Aujourd’hui, confie-t-il, malgré les sept ans de détention, il a toujours du mal à contrôler tous ces sentiments, ce vécu. Il n’est toujours pas en paix. Il lui est plus difficile d’entendre les victimes qui pardonnent que ceux qui restent dans la confrontation. Il s’interroge, il a du mal à contrôler tous les sentiments qui l’assaillent. “Je souhaite que cela n’arrive plus. Mais des deux côtés”. Et de conclure : avec les bombardements, “aujourd’hui, à Raqqa, il n’y a plus un mur qui tient. Est-ce mieux ?”

Le simplisme d’Abdeslam

Un tel cheminement ne se retrouve pas chez les accusés. “La vague d’attentats qui a frappé l’Occident ne l’a pas été pour lever le drapeau de l’État islamique sur l’Europe, mais en réponse aux bombardements”, a ainsi dit Salah Abdeslam, qui voit en ceux-ci un moyen “pour éradiquer l’islam authentique”.

De son côté, Bilal El Makhoukhi, qui est accusé d’avoir évacué les armes de la cellule après le 22 mars 2016, ne garde pas le même traumatisme de son passage en Syrie.
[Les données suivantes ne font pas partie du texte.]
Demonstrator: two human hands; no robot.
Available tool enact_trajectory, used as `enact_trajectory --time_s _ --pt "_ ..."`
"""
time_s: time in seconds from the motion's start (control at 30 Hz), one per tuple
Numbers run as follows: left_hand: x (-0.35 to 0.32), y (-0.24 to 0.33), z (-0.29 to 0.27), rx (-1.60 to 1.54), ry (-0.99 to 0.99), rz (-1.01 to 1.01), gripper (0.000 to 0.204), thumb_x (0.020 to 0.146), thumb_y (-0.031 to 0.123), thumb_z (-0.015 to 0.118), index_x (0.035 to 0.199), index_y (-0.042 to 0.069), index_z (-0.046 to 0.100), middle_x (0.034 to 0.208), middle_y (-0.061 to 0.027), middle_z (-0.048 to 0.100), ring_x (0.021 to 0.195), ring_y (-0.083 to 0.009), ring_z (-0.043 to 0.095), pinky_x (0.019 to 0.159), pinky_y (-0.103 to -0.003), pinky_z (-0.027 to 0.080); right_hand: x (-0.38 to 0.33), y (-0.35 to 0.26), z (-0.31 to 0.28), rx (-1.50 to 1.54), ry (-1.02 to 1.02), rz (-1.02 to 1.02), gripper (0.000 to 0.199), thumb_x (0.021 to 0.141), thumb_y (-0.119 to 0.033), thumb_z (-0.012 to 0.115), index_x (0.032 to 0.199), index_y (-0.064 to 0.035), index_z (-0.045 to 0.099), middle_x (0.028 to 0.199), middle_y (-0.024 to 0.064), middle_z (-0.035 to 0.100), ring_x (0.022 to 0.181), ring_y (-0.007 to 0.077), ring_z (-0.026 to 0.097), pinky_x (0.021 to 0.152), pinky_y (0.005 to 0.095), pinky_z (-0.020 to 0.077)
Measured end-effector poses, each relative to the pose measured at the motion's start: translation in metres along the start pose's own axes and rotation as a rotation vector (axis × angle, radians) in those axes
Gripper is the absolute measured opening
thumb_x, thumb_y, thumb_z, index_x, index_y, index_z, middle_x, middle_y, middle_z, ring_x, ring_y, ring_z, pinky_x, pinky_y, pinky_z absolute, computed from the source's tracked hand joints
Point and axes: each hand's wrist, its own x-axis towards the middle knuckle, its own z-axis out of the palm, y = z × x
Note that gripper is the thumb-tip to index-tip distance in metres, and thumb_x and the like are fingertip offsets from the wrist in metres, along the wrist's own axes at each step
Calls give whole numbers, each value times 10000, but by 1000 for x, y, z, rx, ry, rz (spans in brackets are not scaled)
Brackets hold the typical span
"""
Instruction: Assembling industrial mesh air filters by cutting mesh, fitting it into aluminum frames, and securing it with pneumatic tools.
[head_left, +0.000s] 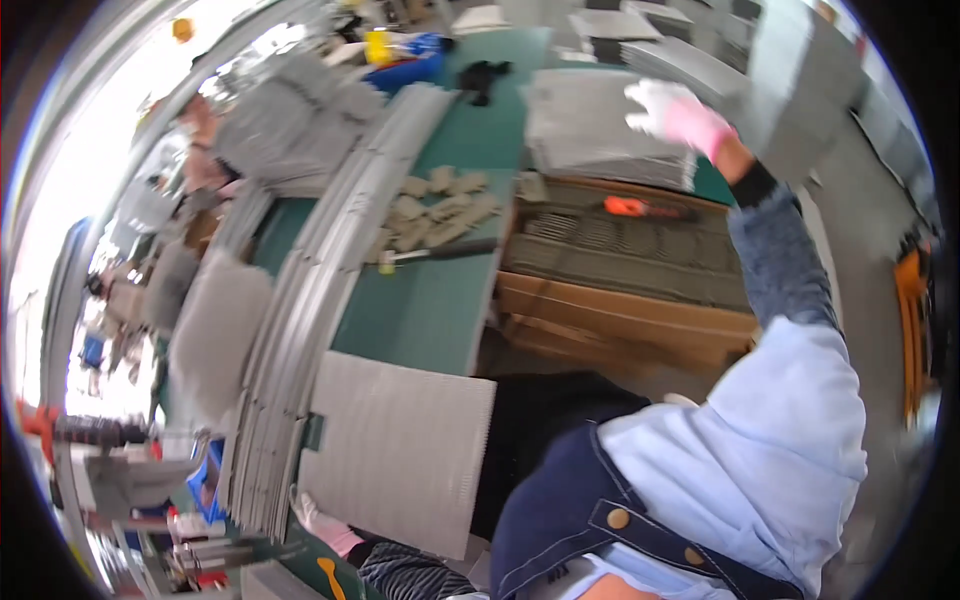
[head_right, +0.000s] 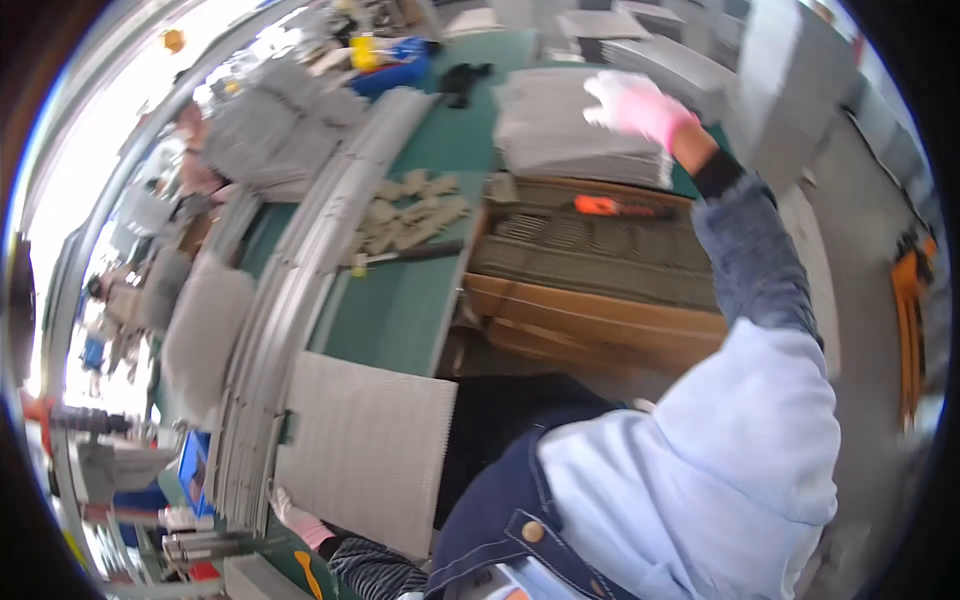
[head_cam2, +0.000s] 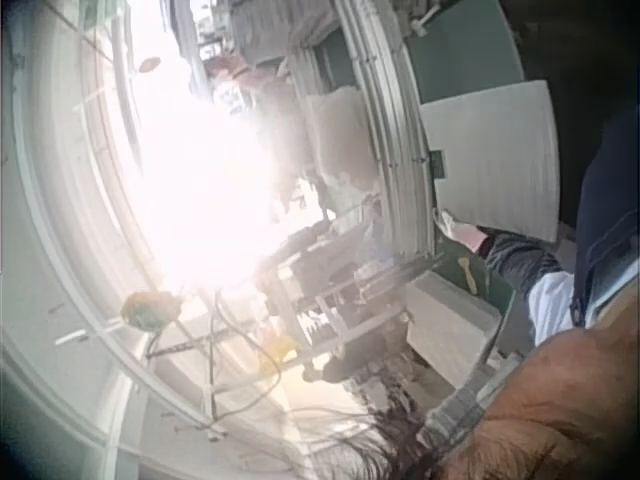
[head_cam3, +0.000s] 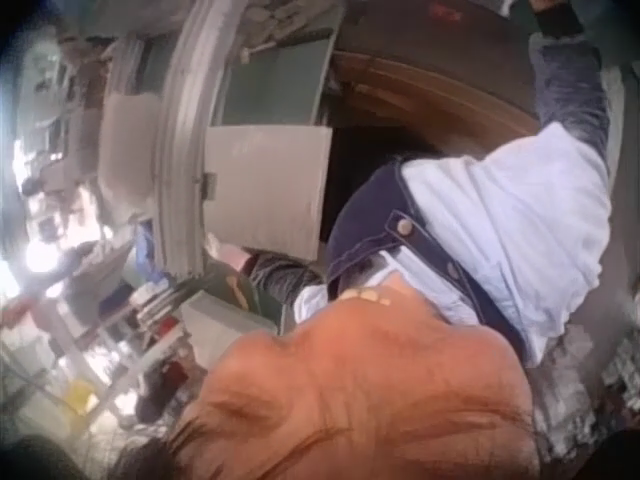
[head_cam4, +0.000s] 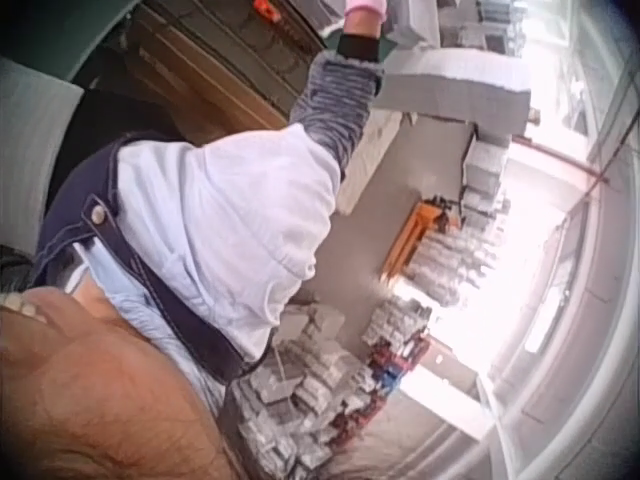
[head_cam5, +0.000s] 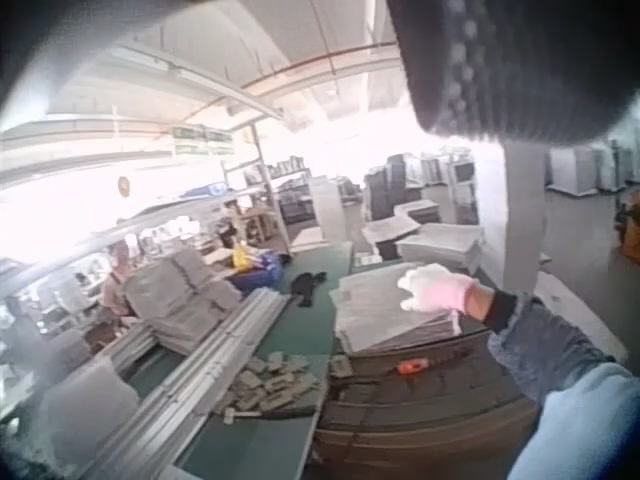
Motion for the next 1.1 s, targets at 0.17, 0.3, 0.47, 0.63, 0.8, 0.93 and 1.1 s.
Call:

Il a dû revenir en Belgique pour y soigner sa jambe qui devra être amputée. “Quand on m’a dit que je devais rentrer, j’ai pleuré comme un bébé”, dit-il, ajoutant qu’en Syrie, lorsqu’il était combattant, il a “passé là les meilleurs jours de ma vie. Je sentais que je servais à quelque chose”. Les victimes, entendues au procès, l’ont secoué. “Avant de les voir, les victimes étaient pour moi des chiffres. À les voir, on se rend compte comme cela est cruel. […] Mais c’est le résultat d’actes encore plus cruels”.